Üç yaşındaki kızıyla birlikte belediye otobüsüne bindi, şoför “kartını bas” dedi, kollarını gösterdi, “gaziyim, ellerim yok, kartım arka cebimde, siz alır mısınız” dedi, şoför “ne demek elim yok, hayret bi şey yav, çıkartıp kartını göstereceksin” dedi, tartışma çıktı, şoför efendi, gaziye “hayvan oğlu hayvan, şerefsiz” dedi!
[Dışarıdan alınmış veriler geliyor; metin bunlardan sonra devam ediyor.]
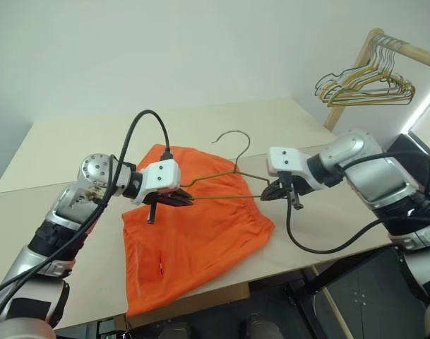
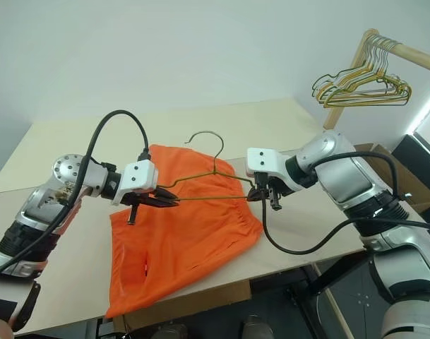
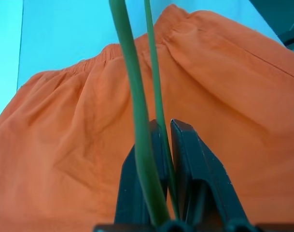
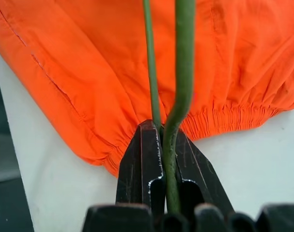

Bu utanç verici hadise basına yansıyınca, yandaş medya devreye girdi, şoförün hiç günahı olmadığını, gazinin “provokatör” olduğunu, gazinin şoföre “şerefsiz” diye bağırdığını, gazinin “paralelci” olduğunu söylediler, otobüs kamerasından 12 saniyelik görüntü yayınladılar, “işte görüyorsunuz, şoför susuyor, gazi şerefsiz diye bağırıyor” dediler, gazinin şoförü yumrukladığını (!), şoförün darp raporu aldığını, yolcuların da şoför lehine şahitlik yaptığını anlattılar.

Gel gör ki…
Belediyede çalışan ve vicdanı kanayan bir yurtsever personel, telefonu tuşladı, arkadaşını, gazi Koray Gürbüz’ü aradı, “otobüsün kamera görüntülerini silecekler, hemen gel, silinmeden al” dedi, görüntülerin tamamını Koray’a verdi. Yandaş medya sadece 12 saniyelik görüntü yayınlarken, aslında 35 dakikalık görüntü olduğu anlaşıldı. Kısaltılmamış görüntülerde ne mi vardı?

Aynen aktarıyorum…
Gazi Yılmaz Yiğit, kızıyla birlikte, Bilkent’ten biniyor, pantolon nedeniyle elbette bacağının olmadığı anlaşılmıyor ama, bir kolu yok, öbür kolunda protez var. Şoföre, protez kolunu gösteriyor, geçiyor, şoför hiç sesini çıkarmıyor. Otobüs hareket ediyor, gidiyor, gidiyor, neticede TSK Rehabilitasyon Merkezi’ne geliyor, gaziyle kızı inmek için ön kapıya yanaşıyor, kolları yok, TSK Rehabilitasyon Merkezi’nde iniyor, belli ki gazi… Binerken sesini çıkarmayan şoför, bu sefer “sizin kartınız var mıydı” diye soruyor, gazi protez kolunu uzatıyor “bakar mısınız” diyor, şoför “uğraştırma hemşerim, hadi in” diyor, gazi “ne uğraştırması, ne demek istiyorsunuz” diyor, şoför “ben söylemeden kartını göstereceksin, hayret bi şey yav” diyor, gazi “ben nasıl göstereyim, elimin protez olduğunu gösteriyorum ya” diyor, şoför “ne demek elim yok, ben senin cebine elimi mi sokayım” diyor, gazi “kartımı soracaksan tabii elini de cebime sokacaksın, ben gaziyim” diyor, şoför ayağa kalkıyor, gaziyi itiyor, gazi “çek lan elini” diyor, şoför “hayvan oğlu hayvan” diyor, gazi “şerefsiz, sen nasıl konuşuyorsun” diyor, şoför “şerefsiz sensin, hayvan oğlu hayvan, enayi, terbiyesiz” diyor, yolcular şoföre tepki gösteriyor, gazi iniyor, şoför peşinden bağırıyor, “şerefsizsin, Allah görmüş de iki elini almış işte” diyor… Sonra şoför de iniyor, “benim için mi gazi oldun” diye bağırıyor ama, dışarda olduğu için bu son sözlerin görüntüsü yok, şahitleri var.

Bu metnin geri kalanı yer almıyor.